William Francis Johnston,  (born 29 June 1930) is an Anglican priest and military chaplain. Between 1980 and 1986, he served as Chaplain-General to the Forces and head of the Royal Army Chaplains' Department, British Army.

Early life and education
Johnston was born on 29 June 1930. He was educated at Wesley College, a Methodist private school in Dublin, Ireland. He studied at Trinity College, Dublin, and graduated with a Bachelor of Arts (BA) degree in 1955; as per tradition, his BA was promoted to a Master of Arts (MA Dubl) in 1969.

Ordained ministry
Johnston was ordained in the Church of Ireland as a deacon in 1955 and as a priest in 1956. From 1955 to 1959, he served his curacy at St John's Church, Orangefield, County Down in the Diocese of Down and Dromore.

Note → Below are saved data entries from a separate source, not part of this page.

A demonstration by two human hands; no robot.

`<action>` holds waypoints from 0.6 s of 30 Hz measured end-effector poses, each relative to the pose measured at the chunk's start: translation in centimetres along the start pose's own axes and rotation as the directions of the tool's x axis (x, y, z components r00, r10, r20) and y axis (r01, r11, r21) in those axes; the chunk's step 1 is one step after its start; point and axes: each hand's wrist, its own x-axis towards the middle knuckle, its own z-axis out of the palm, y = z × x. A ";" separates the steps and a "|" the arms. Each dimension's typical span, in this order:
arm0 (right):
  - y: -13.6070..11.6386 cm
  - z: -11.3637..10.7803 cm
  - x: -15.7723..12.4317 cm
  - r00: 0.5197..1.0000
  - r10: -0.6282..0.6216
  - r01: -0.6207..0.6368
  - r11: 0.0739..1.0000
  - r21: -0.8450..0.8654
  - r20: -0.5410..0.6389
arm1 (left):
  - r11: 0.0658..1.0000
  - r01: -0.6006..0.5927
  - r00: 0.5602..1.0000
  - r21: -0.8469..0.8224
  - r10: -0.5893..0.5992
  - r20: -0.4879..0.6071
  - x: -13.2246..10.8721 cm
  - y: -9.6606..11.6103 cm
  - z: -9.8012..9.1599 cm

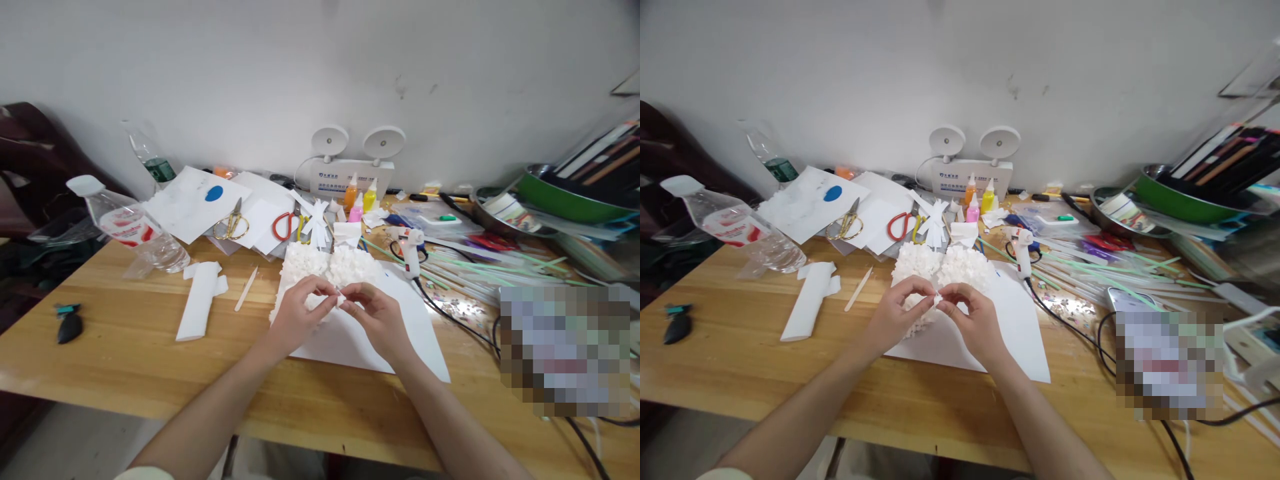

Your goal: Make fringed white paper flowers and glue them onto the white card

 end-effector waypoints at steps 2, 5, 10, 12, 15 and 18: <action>-0.1 0.0 0.0 1.000 -0.004 0.004 1.000 -0.002 -0.009 | 1.000 0.006 1.000 -0.001 -0.006 0.029 0.0 0.2 0.0; -0.2 0.0 0.0 1.000 -0.012 0.012 1.000 -0.015 -0.024 | 1.000 0.002 0.999 -0.016 -0.002 0.043 -0.1 0.4 0.0; 0.0 -0.1 -0.1 0.999 -0.024 0.023 0.999 -0.034 -0.040 | 1.000 -0.010 0.999 -0.029 0.011 0.038 -0.1 0.4 0.0; 0.0 -0.1 -0.1 0.999 -0.024 0.023 0.999 -0.039 -0.042 | 1.000 -0.006 0.999 -0.030 0.008 0.040 -0.1 0.4 -0.1; 0.0 0.0 -0.1 0.999 -0.023 0.021 0.999 -0.046 -0.041 | 0.999 -0.003 0.999 -0.042 0.004 0.035 -0.1 0.4 -0.1; 0.0 0.0 -0.1 0.998 -0.034 0.031 0.998 -0.059 -0.046 | 0.999 0.011 0.999 -0.053 -0.008 0.039 -0.1 0.5 -0.1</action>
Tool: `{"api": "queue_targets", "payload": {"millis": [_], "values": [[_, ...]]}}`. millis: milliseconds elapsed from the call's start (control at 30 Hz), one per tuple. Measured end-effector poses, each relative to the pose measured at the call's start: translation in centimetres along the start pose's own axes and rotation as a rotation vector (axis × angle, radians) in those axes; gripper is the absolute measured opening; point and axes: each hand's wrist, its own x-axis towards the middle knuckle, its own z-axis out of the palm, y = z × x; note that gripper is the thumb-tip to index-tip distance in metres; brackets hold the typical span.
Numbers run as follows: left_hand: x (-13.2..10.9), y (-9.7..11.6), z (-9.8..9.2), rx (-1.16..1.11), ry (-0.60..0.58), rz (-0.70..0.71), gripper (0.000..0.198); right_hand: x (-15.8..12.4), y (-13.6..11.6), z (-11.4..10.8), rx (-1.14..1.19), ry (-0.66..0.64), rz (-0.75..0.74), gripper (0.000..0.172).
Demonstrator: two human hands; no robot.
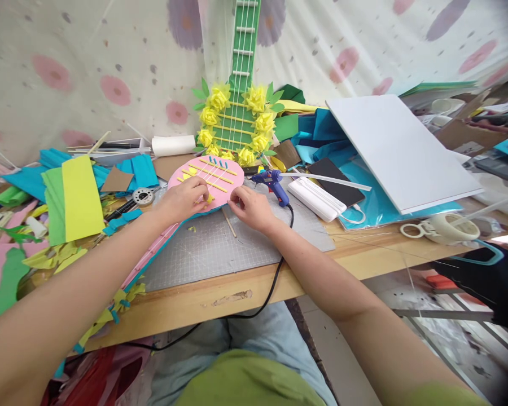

On 15 April 1959, Johnston was commissioned into the Royal Army Chaplains' Department (RAChD) as a Chaplain to the Forces 4th Class (equivalent in rank to captain). He was posted to British Army of the Rhine and served as chaplain of the Garrison Church in Hamelin in Germany from 1962 to 1964. From 1977 to 1980, he was Assistant Chaplain General of the South East District. From 1980 to 1986, he served as Chaplain-General to the Forces and was therefore head of the RAChD. As the most senior Anglican chaplain in the British Army, he also served as Archdeacon for the Army and therefore was granted the title The Venerable. During his military career, he saw service in the United Kingdom, Germany, Aden, and Cyprus. He left the British Army in 1987.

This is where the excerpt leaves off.